白细胞介素-6基因多态性对冠心病发病易感性的影响及其机制

目的了解白细胞介素-6（IL-6）基因-597G／A及-572C／G多态性对冠心病（CHD）发病易感性的影响及其影响机制。方法 应用聚合酶链反应．限制性片段长度多态性（PCR-RFLP）分析方法,测定245例CHD患者和260例正常对照者的IL-6基因型,探讨其与CHD的相关关系;观察基因型对血清IL-6水平的影响,并采用logistic回归分析法了解基因型与CHD其他危险因素间的相互作用。结果 两组研究对象中-597位点均仅发现GG基因型。-572C／G基因型和等位基因频率在两组间存在明显统计学差异（P均〈0．01）,CHD组GG基因型和G等位基因频率均显著高于对照组（P均〈0．01）;CG、GG基因型人群患CHD的风险分别为CC基因型人群的1．46倍（95％CI：1．01～2．10,P〈0．05）和5．19倍（95％CI：1．69～15．89,P〈0．01）;不同基因型患者间血清IL-6水平无统计学差异（P〉0．05）;-572C／G基因型与总胆固醇、甘油三酯间存在一定的交互作用,OR值分别为1．76（95％CI：1．05～3．16,P〈0．05）、2．51（95％CI：1．04～6．45,P〈0．05）。结论 IL-6基因-597G／A多态性可能与中国汉族人群CHD发病易感性无关,而-572C／G多态性可能是该人群CHD发病的易感基因之一,其可能通过对组织IL-6水平的影响及与血脂的协同作用参与CHD的发生。
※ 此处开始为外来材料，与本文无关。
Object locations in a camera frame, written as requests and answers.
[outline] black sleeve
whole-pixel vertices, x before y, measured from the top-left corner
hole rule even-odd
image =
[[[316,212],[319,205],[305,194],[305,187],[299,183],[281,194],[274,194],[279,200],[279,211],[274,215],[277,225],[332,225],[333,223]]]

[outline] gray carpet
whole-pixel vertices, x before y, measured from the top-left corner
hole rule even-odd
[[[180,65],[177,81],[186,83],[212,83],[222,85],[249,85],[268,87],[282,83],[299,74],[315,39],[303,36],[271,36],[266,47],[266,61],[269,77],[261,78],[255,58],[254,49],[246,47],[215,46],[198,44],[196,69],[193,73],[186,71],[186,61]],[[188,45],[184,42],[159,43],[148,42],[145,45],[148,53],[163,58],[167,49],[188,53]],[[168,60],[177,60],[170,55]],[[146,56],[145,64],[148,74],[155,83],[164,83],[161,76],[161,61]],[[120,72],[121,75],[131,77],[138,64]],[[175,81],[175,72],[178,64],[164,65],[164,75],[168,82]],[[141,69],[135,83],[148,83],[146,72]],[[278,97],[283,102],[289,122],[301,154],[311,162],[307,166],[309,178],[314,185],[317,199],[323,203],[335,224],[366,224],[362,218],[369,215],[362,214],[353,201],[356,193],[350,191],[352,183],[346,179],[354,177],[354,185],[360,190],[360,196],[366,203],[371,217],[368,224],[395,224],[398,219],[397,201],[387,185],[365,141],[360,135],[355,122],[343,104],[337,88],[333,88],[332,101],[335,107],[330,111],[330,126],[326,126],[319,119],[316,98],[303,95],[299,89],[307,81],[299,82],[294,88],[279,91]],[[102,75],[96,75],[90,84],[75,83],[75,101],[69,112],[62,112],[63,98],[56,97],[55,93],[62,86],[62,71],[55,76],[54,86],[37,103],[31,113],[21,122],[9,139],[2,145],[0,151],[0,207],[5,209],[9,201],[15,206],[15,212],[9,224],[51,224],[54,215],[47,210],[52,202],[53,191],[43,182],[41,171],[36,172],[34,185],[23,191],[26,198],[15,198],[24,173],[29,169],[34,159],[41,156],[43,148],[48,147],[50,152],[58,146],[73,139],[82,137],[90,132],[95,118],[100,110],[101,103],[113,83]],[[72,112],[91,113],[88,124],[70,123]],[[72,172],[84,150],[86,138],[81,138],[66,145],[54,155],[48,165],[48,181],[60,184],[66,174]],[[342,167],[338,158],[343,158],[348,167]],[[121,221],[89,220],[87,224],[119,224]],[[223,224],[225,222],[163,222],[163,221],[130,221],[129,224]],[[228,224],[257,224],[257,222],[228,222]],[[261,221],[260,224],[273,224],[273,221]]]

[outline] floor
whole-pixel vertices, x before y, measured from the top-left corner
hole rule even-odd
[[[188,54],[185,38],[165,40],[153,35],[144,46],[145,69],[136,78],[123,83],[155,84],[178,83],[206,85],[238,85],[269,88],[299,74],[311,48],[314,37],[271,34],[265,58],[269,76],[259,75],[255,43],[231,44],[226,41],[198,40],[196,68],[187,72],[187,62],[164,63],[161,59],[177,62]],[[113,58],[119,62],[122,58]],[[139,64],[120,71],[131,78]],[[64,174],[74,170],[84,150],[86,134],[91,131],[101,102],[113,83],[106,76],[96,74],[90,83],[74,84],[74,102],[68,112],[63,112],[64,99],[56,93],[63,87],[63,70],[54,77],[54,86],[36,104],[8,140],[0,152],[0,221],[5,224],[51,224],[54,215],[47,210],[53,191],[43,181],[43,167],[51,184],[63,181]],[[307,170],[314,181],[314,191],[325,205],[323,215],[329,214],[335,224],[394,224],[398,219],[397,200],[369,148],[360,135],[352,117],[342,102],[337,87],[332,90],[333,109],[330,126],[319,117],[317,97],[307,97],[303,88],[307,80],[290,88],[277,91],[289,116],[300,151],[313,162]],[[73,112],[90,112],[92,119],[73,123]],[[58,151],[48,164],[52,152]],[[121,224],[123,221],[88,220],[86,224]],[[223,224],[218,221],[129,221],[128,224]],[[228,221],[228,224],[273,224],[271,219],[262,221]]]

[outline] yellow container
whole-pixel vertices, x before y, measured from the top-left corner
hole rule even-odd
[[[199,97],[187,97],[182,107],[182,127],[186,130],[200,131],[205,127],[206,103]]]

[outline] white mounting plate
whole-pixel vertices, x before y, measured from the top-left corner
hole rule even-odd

Interleukin-6-597G/A and -572C/G polymorphisms and risk of coronary heart disease

OBJECTIVE: To explore the relationship between interleukin-6 (IL-6) gene polymorphisms and the risk of coronary heart disease (CHD). METHODS: IL-6/-597G/A and -572C/G polymorphisms were genotyped in 245 CHD patients and 260 healthy adults by PCR-RFLP. Serum IL-6 level was examined by ELISA. Logistic regression was performed to observe the relationship between IL-6/-572C/G polymorphism and other risk factors of CHD. RESULTS: IL-6/-597G/A genotype was similar between the two groups. The frequencies of IL-6/-572C/G genotype and G allele were more frequent in patients with CHD than that in controls (P < 0.01). Compared with CC genotype, the relative risk for CHD in people with CG and GG genotypes was 1.46 (95% CI: 1.01 - 2.10, P < 0.05) and 5.19 (95% CI: 1.69 - 15.89, P < 0.01), respectively. The serum levels of IL-6 were similar between carriers of the IL-6/-572G allele and patients with CC genotype (P > 0.05). IL-6/-572 C/G is related to total cholesterol (OR 1.76, 95% CI: 1.05 - 3.16, P < 0.05) and triglyceride (OR = 2.51, 95% CI: 1.04 - 6.45, P < 0.05), respectively. CONCLUSION: IL-6/-597G/A polymorphism was not associated with susceptibility to CHD, but IL-6-572C/G polymorphism may be a possible genetic susceptibility factor for CHD in Chinese Hans population.